> EXERCISE DETAILS
How many lines of the data hold the word "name"? State the number and nothing else.

*** GIVEN INFORMATION ***

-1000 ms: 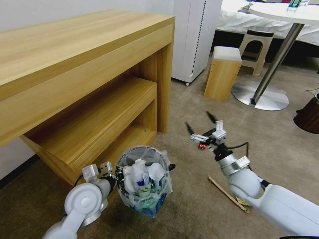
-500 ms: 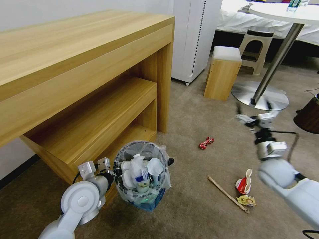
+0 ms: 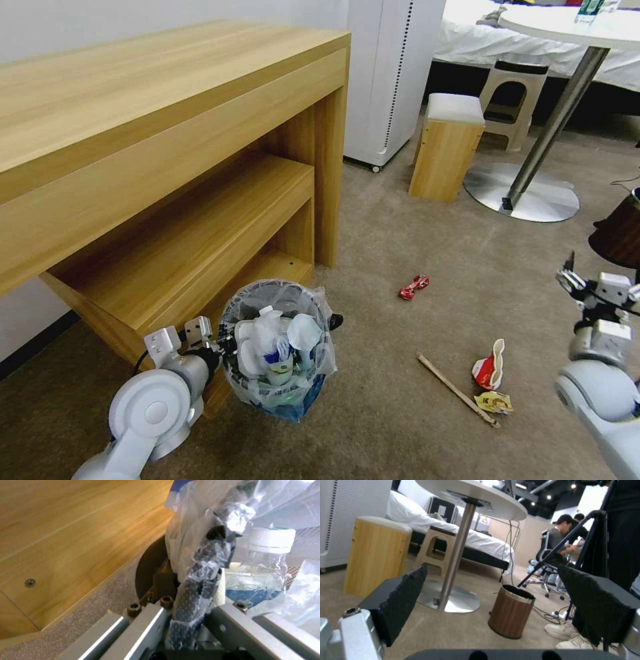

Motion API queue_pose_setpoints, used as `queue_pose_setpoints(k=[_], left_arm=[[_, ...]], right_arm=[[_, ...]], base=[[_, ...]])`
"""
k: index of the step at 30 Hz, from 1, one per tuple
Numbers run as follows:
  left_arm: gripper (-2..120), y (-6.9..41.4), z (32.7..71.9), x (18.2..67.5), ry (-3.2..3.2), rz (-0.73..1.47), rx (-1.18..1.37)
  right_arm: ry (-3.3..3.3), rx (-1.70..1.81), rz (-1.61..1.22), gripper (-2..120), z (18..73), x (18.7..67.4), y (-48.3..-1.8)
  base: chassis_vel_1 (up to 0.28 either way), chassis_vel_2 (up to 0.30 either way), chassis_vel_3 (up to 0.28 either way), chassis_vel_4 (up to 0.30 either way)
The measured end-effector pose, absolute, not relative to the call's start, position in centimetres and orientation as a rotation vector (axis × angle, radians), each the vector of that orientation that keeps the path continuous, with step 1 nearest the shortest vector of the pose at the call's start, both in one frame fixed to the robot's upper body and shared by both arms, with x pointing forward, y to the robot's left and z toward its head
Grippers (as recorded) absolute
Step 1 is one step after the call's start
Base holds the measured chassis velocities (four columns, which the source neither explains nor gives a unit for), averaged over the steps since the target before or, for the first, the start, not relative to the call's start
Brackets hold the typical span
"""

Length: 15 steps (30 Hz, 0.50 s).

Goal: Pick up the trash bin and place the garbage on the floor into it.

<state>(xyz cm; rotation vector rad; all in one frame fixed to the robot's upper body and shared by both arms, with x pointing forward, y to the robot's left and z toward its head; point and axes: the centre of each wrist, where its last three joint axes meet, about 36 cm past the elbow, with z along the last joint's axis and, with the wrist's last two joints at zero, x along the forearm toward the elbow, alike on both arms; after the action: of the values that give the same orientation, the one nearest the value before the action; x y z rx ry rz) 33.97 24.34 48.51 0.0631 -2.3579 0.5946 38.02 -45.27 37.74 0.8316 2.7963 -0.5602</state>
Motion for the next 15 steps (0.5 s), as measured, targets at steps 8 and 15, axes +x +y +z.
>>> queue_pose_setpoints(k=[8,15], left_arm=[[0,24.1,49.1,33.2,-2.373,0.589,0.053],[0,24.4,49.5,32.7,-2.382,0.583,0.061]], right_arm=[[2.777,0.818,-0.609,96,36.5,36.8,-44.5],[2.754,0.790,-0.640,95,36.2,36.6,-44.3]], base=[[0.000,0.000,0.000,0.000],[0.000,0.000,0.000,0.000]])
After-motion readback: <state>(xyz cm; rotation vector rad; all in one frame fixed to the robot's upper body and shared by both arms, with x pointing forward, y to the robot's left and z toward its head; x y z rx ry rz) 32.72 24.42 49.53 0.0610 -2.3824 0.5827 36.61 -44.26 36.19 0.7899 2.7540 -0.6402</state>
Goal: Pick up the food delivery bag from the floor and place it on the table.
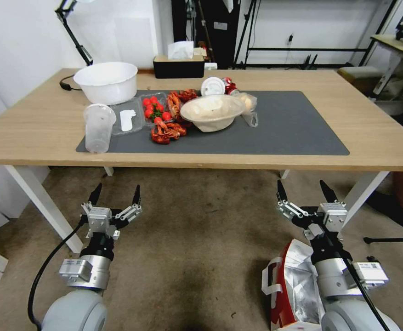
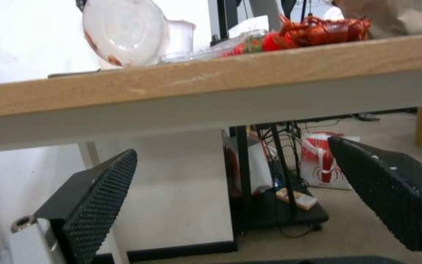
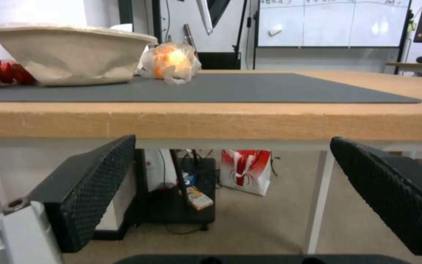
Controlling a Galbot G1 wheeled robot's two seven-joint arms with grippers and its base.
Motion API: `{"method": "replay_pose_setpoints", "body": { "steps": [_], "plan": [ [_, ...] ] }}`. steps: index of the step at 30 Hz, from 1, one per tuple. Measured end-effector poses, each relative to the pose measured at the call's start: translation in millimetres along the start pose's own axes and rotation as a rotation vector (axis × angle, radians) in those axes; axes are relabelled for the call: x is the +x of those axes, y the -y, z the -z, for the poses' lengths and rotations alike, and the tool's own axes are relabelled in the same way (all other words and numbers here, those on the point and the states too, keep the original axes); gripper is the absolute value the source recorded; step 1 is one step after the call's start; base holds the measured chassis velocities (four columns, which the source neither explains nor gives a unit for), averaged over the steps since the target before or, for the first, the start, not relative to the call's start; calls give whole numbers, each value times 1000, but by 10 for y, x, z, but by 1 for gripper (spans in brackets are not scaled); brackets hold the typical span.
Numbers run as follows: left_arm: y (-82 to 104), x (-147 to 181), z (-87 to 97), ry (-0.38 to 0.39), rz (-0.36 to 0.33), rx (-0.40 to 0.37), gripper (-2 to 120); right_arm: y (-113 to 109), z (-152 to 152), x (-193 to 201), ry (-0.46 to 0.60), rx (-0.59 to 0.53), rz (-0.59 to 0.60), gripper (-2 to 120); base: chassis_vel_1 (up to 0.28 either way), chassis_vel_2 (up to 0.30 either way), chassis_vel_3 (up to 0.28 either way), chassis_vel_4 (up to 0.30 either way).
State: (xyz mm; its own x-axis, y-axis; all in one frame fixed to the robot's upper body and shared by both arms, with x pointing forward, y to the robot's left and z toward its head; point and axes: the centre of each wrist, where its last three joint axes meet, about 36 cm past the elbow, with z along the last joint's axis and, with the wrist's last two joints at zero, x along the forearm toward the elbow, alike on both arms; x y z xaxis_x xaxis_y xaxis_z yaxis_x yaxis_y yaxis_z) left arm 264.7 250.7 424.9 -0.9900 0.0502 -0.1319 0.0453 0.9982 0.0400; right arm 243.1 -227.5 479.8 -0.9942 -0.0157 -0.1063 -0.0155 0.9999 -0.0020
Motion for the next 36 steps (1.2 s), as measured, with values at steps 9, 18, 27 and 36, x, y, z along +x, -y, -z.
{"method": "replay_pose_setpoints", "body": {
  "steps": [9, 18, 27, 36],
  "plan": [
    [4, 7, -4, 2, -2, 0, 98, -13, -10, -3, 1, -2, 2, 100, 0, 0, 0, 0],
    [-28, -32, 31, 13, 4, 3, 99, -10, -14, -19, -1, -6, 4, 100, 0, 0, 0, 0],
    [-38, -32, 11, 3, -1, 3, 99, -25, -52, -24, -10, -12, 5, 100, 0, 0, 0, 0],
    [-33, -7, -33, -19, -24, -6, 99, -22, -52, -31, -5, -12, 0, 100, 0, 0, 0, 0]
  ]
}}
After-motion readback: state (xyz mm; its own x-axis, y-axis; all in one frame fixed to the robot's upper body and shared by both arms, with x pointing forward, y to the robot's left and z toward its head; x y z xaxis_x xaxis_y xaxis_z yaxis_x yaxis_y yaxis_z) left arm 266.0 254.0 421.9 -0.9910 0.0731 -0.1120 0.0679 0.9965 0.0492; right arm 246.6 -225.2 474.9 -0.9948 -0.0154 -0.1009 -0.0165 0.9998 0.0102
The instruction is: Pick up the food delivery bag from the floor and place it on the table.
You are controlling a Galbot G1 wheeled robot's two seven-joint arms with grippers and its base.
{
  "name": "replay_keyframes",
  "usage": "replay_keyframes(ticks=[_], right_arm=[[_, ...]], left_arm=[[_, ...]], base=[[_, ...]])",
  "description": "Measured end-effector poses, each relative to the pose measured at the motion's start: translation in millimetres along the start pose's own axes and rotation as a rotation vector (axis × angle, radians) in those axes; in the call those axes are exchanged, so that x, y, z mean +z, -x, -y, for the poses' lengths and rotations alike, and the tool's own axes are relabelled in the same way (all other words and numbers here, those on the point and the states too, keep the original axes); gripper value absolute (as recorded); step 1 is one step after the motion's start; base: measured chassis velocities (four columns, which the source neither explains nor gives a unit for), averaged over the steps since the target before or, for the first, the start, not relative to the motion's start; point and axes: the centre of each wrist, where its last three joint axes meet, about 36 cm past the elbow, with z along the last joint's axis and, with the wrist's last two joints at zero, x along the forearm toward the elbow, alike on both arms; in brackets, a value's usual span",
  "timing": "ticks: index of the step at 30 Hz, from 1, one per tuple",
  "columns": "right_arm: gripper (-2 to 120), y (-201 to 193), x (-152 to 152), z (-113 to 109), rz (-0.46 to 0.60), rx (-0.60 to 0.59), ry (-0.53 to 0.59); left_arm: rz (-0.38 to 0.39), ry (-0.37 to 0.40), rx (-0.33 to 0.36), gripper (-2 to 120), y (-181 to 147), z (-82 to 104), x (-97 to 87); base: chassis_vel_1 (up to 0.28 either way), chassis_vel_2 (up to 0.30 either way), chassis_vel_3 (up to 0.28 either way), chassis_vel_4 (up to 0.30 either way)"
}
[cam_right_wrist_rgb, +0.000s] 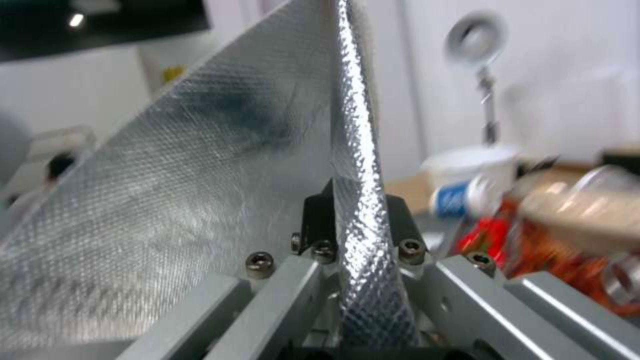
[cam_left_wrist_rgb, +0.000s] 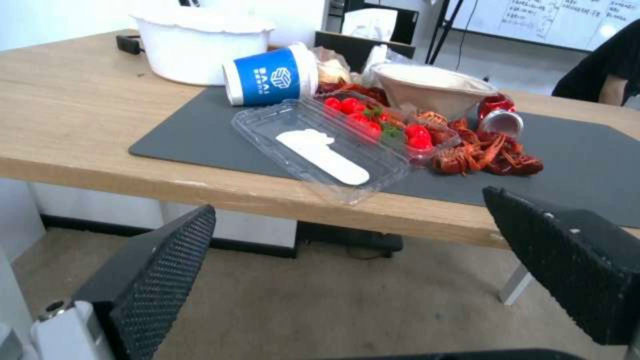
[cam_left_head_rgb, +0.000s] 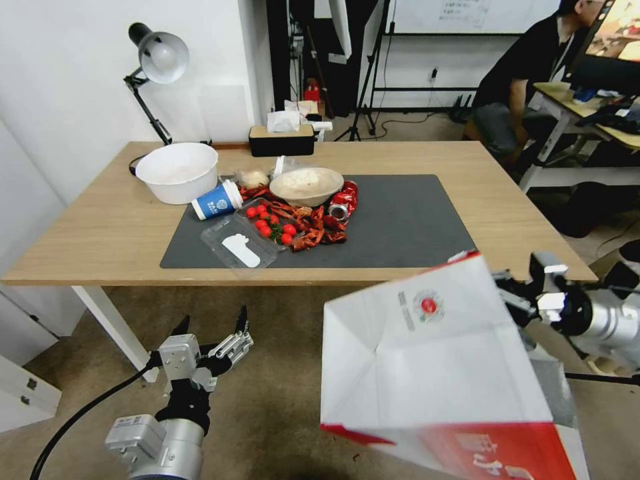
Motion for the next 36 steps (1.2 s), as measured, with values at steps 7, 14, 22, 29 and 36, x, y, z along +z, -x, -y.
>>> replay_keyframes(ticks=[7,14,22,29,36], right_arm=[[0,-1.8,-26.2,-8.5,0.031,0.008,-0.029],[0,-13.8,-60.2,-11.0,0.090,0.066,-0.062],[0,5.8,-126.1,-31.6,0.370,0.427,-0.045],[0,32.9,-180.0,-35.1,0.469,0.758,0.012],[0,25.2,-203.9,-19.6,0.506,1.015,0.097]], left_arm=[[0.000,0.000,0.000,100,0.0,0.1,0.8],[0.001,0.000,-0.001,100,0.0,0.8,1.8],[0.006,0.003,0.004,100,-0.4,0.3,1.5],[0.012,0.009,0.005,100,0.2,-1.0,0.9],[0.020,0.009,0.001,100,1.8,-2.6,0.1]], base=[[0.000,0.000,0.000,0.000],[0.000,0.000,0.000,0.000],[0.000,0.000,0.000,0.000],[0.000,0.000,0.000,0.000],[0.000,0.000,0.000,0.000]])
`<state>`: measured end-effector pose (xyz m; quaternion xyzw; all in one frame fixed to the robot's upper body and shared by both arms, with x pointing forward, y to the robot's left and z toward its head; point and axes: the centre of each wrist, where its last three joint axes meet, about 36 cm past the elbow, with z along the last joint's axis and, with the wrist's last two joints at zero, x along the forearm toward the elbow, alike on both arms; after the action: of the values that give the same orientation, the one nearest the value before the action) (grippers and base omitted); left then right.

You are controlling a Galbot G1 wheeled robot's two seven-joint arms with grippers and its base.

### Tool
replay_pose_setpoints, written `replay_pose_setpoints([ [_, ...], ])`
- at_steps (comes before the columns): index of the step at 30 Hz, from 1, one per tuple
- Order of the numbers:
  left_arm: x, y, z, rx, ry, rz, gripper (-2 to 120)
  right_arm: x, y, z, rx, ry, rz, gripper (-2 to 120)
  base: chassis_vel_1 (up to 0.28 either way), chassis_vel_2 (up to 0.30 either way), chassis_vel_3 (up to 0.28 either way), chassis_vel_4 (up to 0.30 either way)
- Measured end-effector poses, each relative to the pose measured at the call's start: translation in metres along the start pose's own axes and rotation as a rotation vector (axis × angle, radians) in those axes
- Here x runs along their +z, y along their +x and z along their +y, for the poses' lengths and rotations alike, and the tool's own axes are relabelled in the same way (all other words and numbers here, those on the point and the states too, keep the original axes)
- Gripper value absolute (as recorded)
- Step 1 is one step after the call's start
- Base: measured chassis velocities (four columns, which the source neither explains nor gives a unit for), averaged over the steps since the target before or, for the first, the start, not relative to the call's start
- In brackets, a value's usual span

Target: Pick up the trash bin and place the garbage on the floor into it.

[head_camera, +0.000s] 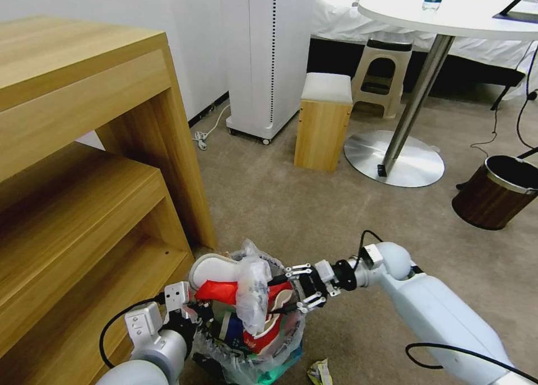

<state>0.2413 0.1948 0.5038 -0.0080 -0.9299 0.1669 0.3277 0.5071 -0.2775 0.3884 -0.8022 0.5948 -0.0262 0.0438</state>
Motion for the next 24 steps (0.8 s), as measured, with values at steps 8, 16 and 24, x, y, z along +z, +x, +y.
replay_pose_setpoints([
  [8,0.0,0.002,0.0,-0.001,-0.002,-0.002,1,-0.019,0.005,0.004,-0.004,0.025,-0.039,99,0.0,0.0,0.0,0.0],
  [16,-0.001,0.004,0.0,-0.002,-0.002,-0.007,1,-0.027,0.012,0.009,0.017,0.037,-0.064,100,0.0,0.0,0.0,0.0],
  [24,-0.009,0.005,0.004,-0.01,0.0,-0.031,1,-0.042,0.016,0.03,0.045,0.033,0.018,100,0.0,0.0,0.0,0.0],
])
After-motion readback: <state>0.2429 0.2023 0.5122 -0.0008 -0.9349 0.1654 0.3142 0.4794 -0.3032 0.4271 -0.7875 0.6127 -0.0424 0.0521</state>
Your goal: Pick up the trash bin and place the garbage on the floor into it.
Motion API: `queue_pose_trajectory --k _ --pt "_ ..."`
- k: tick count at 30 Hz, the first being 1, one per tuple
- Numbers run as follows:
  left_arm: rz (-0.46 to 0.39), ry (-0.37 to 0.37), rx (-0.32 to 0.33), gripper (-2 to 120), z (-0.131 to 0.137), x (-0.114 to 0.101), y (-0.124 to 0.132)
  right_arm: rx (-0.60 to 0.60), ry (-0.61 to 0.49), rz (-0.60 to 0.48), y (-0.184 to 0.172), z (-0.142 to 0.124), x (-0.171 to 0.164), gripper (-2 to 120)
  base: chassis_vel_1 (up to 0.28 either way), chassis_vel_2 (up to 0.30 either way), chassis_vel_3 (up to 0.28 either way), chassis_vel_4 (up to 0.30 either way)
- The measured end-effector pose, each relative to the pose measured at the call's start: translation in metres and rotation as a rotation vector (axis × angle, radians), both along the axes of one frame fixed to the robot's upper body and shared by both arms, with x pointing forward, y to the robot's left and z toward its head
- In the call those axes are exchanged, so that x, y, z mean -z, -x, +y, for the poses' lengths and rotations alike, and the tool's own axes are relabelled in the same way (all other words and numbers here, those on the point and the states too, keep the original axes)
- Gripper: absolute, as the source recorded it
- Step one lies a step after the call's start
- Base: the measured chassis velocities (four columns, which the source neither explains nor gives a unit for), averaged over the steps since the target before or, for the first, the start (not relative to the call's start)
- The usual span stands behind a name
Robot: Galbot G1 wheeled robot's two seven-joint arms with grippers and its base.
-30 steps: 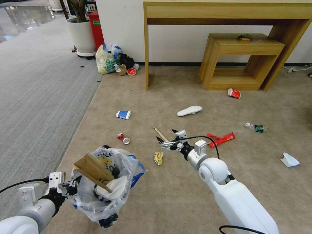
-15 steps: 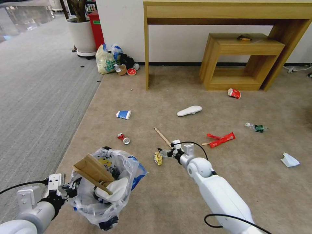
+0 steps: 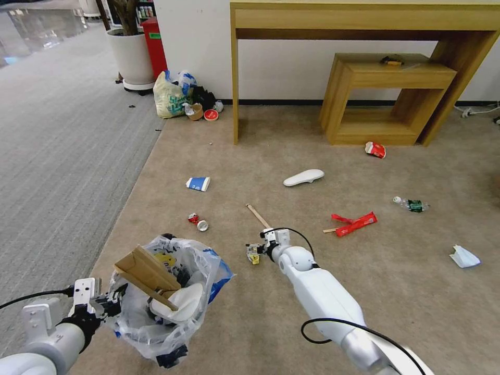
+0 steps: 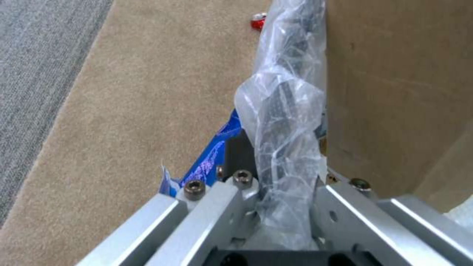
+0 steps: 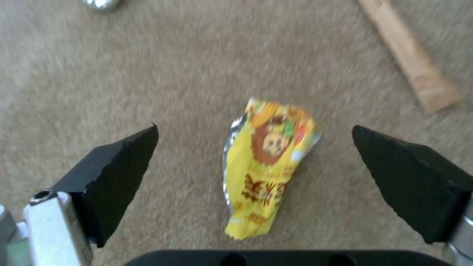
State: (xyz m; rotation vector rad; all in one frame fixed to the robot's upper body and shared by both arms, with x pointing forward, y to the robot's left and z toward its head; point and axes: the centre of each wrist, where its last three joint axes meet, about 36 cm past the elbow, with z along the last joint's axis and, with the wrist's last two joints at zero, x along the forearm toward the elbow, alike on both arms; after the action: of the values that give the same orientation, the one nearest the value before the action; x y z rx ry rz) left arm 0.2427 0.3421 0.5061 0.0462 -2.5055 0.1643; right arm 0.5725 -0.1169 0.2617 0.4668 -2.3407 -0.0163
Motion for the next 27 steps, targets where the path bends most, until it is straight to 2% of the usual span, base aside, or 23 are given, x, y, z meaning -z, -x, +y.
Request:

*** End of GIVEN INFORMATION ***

> TASK ANSWER
2